= DATA SHOWN =
BEGIN

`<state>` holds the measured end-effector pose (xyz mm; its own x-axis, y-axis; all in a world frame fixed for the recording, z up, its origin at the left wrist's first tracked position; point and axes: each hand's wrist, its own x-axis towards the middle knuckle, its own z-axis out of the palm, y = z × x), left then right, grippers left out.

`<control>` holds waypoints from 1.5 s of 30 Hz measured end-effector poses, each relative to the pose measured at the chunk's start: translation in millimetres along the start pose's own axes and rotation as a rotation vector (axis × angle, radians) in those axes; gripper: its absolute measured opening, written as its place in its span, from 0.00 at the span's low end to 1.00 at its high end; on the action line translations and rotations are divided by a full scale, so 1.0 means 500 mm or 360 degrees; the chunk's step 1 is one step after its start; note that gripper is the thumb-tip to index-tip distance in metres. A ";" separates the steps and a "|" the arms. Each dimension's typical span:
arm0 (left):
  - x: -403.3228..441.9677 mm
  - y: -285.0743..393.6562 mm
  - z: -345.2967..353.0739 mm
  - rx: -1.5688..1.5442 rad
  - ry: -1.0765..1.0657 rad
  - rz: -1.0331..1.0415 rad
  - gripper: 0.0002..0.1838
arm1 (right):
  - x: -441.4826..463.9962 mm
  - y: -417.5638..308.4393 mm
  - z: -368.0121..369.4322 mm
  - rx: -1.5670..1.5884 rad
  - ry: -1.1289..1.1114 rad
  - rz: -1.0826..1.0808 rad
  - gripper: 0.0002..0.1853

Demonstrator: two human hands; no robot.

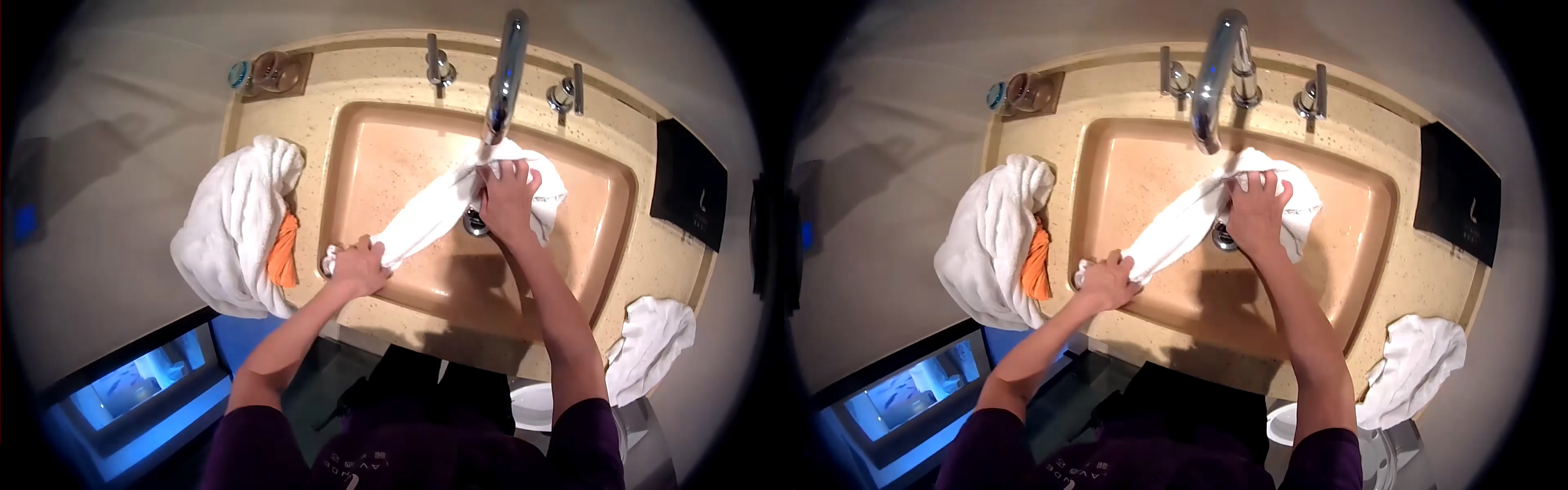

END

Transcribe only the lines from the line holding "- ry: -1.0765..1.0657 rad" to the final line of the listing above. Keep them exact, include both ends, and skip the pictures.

= TASK RESULT =
  - ry: -1.0765..1.0657 rad
  - rz: -1.0331..1.0415 rad
  - gripper: 0.0002..0.1838
arm1 (right):
  - x: -441.4826..463.9962 mm
  - y: -417.5638..308.4393 mm
  - z: -368.0121..369.4322 mm
  - rx: -1.5670..1.5884 rad
  - ry: -1.1289..1.1114 rad
  - rz: -1.0826..1.0808 rad
  - gripper: 0.0002..0.1853

Demonstrator: two human hands; no robot.

Nothing else belongs to this answer.